WIL‐V variants aggregate with distinct kinetics. WIL‐V solutions were incubated in microplates in PBS, pH 7.4, containing 1 μM ThT at 37°C and shaken at 500 rpm. Data shown from two independent microwell plates, each with two wells per condition. The data for untagged WIL‐V are reproduced from Figure 1. Colors are the same as in Figure 2. (a) ThT fluorescence as a function of time and concentration. (b) Calculated midpoint times (T ₅₀) for the data shown in (a). Lines show the average T ₅₀ at each timepoint.

FIGURE 4

Aggregation of WIL‐V variants can be accelerated by addition of homologous pre‐formed seeds. WIL‐V solutions were incubated in microplates, with (solid lines) or without (dashed lines) addition of 1% (v/v) pre‐formed seeds (PBS, pH 7.4, 1 μM ThT, 37°C, 500 rpm). Colors indicate the identity of the seed protein. (a) ThT fluorescence as a function of time. (b) Calculated midpoint times (T ₅₀) for the data shown in (a).

FIGURE 5

Concentration dependence of seeds on the aggregation kinetics of WIL‐V‐Nhis. Aggregation of WIL‐V‐Nhis in microplates (PBS, pH 7.4, 1 μM ThT, 37°C, 500 rpm) was monitored by ThT fluorescence after addition of varying concentrations of pre‐formed fibril seeds. Colors indicate the proportion of seeds added. Unseeded reactions are shown with dashed lines. (a) ThT fluorescence as a function of time and seed concentration. (b) Calculated midpoint times (T ₅₀) for the data shown in (a).

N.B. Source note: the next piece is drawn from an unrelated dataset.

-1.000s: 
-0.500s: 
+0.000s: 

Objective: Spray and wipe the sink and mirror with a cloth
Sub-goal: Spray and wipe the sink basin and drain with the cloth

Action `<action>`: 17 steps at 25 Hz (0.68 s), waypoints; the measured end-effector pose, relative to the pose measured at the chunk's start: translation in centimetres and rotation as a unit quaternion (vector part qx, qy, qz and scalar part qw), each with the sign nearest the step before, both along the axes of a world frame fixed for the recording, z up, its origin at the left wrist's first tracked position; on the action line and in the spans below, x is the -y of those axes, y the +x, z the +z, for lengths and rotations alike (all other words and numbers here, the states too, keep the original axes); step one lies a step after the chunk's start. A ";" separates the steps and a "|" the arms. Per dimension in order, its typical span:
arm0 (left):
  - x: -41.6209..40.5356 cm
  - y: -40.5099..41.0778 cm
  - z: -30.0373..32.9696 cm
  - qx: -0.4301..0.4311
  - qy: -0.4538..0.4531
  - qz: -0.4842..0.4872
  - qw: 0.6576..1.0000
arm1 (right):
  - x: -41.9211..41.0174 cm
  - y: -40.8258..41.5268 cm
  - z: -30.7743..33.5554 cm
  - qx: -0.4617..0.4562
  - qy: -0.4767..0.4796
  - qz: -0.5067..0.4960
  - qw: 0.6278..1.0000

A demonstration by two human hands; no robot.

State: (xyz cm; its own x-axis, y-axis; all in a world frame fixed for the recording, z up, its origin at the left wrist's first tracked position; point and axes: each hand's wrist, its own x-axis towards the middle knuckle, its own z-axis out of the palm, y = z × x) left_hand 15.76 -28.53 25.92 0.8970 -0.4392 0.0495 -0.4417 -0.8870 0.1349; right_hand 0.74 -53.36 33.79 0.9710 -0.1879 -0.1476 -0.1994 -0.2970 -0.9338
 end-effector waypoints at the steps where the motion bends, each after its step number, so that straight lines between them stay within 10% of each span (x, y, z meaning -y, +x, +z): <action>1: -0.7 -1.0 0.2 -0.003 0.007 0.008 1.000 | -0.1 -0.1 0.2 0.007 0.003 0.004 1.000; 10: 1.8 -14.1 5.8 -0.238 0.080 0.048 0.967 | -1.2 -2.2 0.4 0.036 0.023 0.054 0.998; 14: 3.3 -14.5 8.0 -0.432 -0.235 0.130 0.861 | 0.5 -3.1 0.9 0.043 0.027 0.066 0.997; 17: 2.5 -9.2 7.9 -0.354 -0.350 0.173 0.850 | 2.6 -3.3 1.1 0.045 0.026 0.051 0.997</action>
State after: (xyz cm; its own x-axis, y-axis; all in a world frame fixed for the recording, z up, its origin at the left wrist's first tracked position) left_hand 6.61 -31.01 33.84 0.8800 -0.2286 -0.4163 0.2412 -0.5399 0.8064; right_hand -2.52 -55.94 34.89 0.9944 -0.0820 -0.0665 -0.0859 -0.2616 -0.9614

Circles indicate T ₅₀ values observed at 8 μM, triangles indicate T ₅₀ values observed at 16 μM.

FIGURE 6

Heterologous seeds accelerate WIL‐V aggregation with varying efficiency. Aggregation reactions in microplates were initiated in the presence or absence of 1% (v/v) seeds (PBS, pH 7.4, 1 μM ThT, 37°C, 500 rpm). Colors indicate the identity of the seed protein. (a) ThT fluorescence as a function of time. Unseeded reactions are shown with dashed lines. (b) Calculated midpoint times (T ₅₀) for the data shown in (a).